# Light hours for your refugium?



## Drwoodchopper (Nov 18, 2012)

So on my tank I have been running my main light ~ 12 hours and the light on my refugium the 12 hours opposite. I have no reason as to why as this only made sense to me. So far I have not had a reason to switch but I read somewhere to leave your light on the refugium 24/7 but I missed the why. What are you guys doing and why?
Thanks


----------



## coralbandit (Jul 29, 2012)

The way your going is one option,opposite light cycles help hold pH steady.I run 24/7 so caluerpa(the ones that can) don't go asexual.


----------



## Reefing Madness (Aug 12, 2011)

Run it opposite your main lighting, this will keep your ph up. I run mine 24-7, keep the cheato growing and the water clean.


----------



## Drwoodchopper (Nov 18, 2012)

I might try running it a little longer or all of the time.
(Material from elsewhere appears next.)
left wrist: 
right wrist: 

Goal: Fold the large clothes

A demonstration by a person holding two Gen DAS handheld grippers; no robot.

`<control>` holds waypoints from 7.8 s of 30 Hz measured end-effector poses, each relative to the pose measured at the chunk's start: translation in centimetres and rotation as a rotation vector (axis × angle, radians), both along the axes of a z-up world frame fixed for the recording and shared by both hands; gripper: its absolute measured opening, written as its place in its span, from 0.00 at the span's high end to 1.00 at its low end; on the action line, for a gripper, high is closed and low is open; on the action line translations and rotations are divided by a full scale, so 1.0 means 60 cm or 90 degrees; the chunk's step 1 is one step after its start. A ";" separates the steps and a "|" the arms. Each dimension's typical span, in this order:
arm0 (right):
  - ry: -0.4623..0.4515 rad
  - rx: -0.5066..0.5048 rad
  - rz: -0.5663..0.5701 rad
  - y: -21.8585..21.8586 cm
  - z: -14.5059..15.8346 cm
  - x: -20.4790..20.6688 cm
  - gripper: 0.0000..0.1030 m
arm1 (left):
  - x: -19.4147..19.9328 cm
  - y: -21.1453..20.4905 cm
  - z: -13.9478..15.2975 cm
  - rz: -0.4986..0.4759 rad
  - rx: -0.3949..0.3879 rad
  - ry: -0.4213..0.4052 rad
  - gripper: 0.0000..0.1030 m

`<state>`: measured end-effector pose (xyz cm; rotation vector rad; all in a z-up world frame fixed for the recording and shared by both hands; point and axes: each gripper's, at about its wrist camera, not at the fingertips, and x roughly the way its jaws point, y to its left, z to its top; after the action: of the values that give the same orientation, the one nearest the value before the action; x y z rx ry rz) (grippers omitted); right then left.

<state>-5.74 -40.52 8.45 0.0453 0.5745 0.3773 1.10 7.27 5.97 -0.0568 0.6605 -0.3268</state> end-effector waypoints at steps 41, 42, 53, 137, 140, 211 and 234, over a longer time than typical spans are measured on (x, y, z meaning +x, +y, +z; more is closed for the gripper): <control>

I am having a little trouble keeping my ph where I want. I am just running a single CFL Directly above my cheato.


----------



## coralbandit (Jul 29, 2012)

Lighting doesn't have to be as extreme in fuge as the tank.Either run it opposite like your doing(could be longer time overlapping tank lights) or 24 hrs.


----------



## Reefing Madness (Aug 12, 2011)

You can use CFL on the Sump, won't hurt anything.


----------



## Drwoodchopper (Nov 18, 2012)

Thanks guys! My Tank is really coming along great!


----------